NumPy honours this via signed zeros and infinities, so the chains
"just work" in IEEE-754; the `core.eml` implementation suppresses the
benign divide-by-zero RuntimeWarning that the principal `log(0)` raises.

The principal-branch convention means the chain that the paper writes
for `i` lands on `−i` — see §4.1 ("manually correct i sign"). The
helper `eml.core.fix_i_sign` performs that one-line correction.

## Why complex numbers?

The paper requires it (page 5):

> "Computations must be done in the complex domain, e.g. generating
> constants like `i` and `π` requires evaluating `ln(−1)`, so
> `eml(x, y)` internally operates over ℂ using the principal branch."

A real-only EML cannot:

* generate `i`, `π`, `−1`, `sin x`, `cos x`, `tan x`, ... — every chain
  for these routes through `ln(z)` for some `z < 0`;
* even compute `ln 0 = −∞` portably (some platforms trap it).

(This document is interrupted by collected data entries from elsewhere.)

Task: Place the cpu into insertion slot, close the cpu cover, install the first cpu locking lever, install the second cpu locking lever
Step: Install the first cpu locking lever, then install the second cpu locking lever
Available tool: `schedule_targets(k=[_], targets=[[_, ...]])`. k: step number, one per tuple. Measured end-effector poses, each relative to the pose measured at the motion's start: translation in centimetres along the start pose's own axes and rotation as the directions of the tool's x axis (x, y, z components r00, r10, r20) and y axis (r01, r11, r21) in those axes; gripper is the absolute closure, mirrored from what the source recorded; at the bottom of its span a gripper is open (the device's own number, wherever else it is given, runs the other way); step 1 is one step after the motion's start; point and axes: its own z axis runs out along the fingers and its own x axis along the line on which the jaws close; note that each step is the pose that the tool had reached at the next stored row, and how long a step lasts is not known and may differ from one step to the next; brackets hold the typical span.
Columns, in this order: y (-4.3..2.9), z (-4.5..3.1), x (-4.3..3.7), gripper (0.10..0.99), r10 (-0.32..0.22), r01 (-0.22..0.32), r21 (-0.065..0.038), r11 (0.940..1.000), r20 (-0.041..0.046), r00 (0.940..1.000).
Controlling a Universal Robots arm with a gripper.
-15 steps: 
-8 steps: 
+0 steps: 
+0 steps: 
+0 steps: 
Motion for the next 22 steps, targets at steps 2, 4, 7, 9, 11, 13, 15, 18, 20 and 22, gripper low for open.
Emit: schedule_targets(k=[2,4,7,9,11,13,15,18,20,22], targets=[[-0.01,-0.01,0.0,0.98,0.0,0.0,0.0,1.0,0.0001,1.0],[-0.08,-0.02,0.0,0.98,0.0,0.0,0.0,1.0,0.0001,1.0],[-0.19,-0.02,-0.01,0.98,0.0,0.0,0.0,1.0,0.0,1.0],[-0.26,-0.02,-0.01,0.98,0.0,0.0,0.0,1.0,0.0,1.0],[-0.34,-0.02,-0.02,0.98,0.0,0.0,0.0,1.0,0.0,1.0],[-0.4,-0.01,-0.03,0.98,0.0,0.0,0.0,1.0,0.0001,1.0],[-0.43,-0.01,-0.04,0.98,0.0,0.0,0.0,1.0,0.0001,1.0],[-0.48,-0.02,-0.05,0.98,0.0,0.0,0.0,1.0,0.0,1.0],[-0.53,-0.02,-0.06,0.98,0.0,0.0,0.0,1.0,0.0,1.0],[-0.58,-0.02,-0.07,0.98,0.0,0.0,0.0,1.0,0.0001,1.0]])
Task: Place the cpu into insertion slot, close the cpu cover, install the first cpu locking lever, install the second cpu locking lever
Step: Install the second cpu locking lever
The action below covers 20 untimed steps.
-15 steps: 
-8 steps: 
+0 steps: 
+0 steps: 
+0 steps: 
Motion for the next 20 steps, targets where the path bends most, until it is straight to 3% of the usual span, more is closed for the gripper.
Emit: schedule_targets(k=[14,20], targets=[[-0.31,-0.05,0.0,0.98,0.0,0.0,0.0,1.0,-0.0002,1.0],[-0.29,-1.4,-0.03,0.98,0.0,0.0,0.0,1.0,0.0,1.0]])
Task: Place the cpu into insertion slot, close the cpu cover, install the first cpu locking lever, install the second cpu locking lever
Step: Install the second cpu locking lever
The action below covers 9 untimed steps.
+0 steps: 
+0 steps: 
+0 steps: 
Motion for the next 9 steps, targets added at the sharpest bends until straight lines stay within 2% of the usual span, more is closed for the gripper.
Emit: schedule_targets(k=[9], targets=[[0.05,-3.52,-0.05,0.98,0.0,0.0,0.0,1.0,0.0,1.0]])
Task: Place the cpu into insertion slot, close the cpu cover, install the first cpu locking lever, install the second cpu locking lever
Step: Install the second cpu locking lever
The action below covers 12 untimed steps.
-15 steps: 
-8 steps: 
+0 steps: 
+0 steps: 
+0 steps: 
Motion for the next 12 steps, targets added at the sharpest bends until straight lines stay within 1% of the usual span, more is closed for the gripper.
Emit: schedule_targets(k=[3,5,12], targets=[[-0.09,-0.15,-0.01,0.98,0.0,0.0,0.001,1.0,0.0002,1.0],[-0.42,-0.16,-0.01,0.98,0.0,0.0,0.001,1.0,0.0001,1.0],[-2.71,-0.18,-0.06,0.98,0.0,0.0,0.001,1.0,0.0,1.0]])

So `eml.core.eml` always promotes to `complex128` internally. When the
inputs are real and the output is real (within numerical noise), the
return value is silently demoted back to `float64` so the API still
feels "real" to the user. If you want explicit numpy floats end-to-end,
restrict yourself to chains that don't pass through any negative-real
log argument (essentially: `+`, `*`, `exp`, `ln` of positives) and
unwrap with `.real` after each call.

## Precision: bit-exact agreement with `math.*`

The natural floating-point evaluation of an EML chain accumulates
~0.5 ULP per node, so e.g. `build_constant("pi")()` lands ~2 ULPs
away from `math.pi`. Most users don't need bit-exact, but if you do:

```python
from eml.core import evalf
from eml.library import build_constant, build_unary
import math

evalf(build_constant("pi"), real=True) == math.pi          # True
evalf(build_unary("sin", "x"), {"x": 1.0}, real=True) == math.sin(1.0)   # True
evalf(build_unary("ln",  "x"), {"x": 2.0}, real=True) == math.log(2.0)   # True
```

`evalf` evaluates the chain at 30-digit mpmath precision and rounds
once to `complex128`. Any chain that fits in 30 digits is then
correctly rounded — no ULP slippage from intermediate evaluations.

### "Should I just hard-code `math.pi` as a leaf?"

No. That would defeat the entire point of a single-operator system.
The interesting fact about EML is that `π = ln(−1)/i` *as an EML
expression* — exposing it as a leaf would erase that. Use `evalf` if
you need bit-exact agreement; use the natural numpy path if you don't
care about the last bit.

## Use cases

See [`USECASES.md`](USECASES.md) for fifteen concrete and speculative
applications of the EML operator, grouped by maturity and pointing at
the relevant module / example for each.

## Publishing

See [`PUBLISHING.md`](PUBLISHING.md) for the PyPI release procedure
(`pip install build twine` → `python -m build` → `twine upload`),
the GitHub Actions trusted-publishing workflow, and the version-bump
checklist.

## Upstream integration (NumPy / SymPy / SciPy)

See [`UPSTREAM_INTEGRATION.md`](UPSTREAM_INTEGRATION.md). Short
version: file an RFC issue against each upstream first, write the PR
only after a maintainer asks for it. NumPy/SciPy are unlikely to
accept; SymPy is the realistic candidate. Templates included.